### [Exercise prompt]
Pull every line containing "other" from the data.
*** Collected data Section Begins ***
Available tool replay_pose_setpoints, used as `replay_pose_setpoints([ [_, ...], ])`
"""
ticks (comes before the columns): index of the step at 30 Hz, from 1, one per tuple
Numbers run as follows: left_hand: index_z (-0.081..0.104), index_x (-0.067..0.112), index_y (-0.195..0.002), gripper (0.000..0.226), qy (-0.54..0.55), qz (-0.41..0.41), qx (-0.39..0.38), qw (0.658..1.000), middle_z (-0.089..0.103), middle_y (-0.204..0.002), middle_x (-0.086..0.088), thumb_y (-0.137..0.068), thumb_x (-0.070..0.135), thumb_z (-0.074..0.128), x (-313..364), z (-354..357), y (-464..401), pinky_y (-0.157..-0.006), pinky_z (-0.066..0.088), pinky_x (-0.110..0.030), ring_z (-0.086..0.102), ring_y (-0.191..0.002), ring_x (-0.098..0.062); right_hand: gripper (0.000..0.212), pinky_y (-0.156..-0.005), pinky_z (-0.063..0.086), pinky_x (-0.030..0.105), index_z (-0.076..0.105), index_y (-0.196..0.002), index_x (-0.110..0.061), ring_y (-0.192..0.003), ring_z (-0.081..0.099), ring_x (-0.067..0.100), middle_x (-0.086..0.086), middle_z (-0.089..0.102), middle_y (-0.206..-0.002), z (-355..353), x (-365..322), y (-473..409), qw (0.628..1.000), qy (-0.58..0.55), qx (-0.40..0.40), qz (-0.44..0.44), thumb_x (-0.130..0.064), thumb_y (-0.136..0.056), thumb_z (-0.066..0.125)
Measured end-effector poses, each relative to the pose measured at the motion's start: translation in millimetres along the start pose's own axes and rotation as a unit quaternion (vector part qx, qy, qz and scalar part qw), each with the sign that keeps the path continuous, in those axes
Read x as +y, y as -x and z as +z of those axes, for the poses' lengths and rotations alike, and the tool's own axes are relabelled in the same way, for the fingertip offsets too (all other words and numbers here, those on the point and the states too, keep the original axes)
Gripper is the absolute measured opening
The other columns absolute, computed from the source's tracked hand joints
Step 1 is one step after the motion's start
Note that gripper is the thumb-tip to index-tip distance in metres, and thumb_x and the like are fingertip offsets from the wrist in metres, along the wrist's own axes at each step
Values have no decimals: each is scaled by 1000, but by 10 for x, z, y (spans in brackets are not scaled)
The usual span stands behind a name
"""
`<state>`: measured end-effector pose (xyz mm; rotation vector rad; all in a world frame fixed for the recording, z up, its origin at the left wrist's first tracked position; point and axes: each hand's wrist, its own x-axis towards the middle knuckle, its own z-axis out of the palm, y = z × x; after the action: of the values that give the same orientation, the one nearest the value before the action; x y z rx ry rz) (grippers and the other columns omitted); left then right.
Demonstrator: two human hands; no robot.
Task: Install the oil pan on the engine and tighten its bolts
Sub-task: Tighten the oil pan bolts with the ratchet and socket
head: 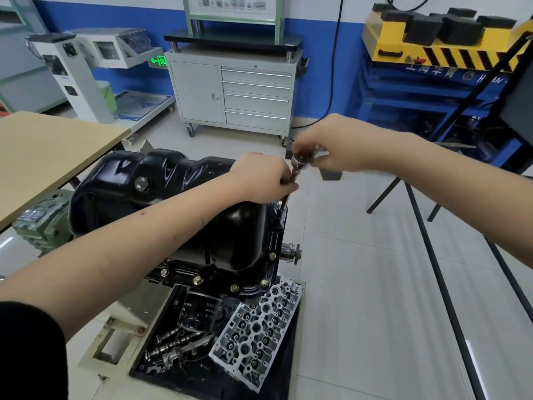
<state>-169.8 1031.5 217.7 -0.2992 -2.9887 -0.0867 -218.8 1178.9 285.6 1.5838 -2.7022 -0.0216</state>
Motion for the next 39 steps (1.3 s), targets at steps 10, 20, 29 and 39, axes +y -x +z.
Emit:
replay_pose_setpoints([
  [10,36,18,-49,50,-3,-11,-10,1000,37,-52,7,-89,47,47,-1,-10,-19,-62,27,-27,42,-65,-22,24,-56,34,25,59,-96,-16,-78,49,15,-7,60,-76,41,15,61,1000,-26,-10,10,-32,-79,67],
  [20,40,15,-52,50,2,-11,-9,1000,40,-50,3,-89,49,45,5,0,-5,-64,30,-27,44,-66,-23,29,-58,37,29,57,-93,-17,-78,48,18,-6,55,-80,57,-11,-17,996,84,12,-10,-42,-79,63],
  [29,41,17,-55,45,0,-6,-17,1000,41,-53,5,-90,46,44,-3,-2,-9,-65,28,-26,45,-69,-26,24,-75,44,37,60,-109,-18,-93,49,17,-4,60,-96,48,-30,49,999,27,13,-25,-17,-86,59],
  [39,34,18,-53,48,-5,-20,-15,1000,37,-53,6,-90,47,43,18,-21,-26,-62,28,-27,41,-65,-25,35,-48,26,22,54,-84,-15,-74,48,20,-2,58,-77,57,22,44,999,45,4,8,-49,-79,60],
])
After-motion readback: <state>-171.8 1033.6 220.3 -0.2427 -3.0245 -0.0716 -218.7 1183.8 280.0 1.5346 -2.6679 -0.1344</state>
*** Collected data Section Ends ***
### [Solution to this problem]
Read x as +y, y as -x and z as +z of those axes, for the poses' lengths and rotations alike, and the tool's own axes are relabelled in the same way, for the fingertip offsets too (all other words and numbers here, those on the point and the states too, keep the original axes)
The other columns absolute, computed from the source's tracked hand joints
`<state>`: measured end-effector pose (xyz mm; rotation vector rad; all in a world frame fixed for the recording, z up, its origin at the left wrist's first tracked position; point and axes: each hand's wrist, its own x-axis towards the middle knuckle, its own z-axis out of the palm, y = z × x; after the action: of the values that give the same orientation, the one nearest the value before the action; x y z rx ry rz) (grippers and the other columns omitted); left then right.

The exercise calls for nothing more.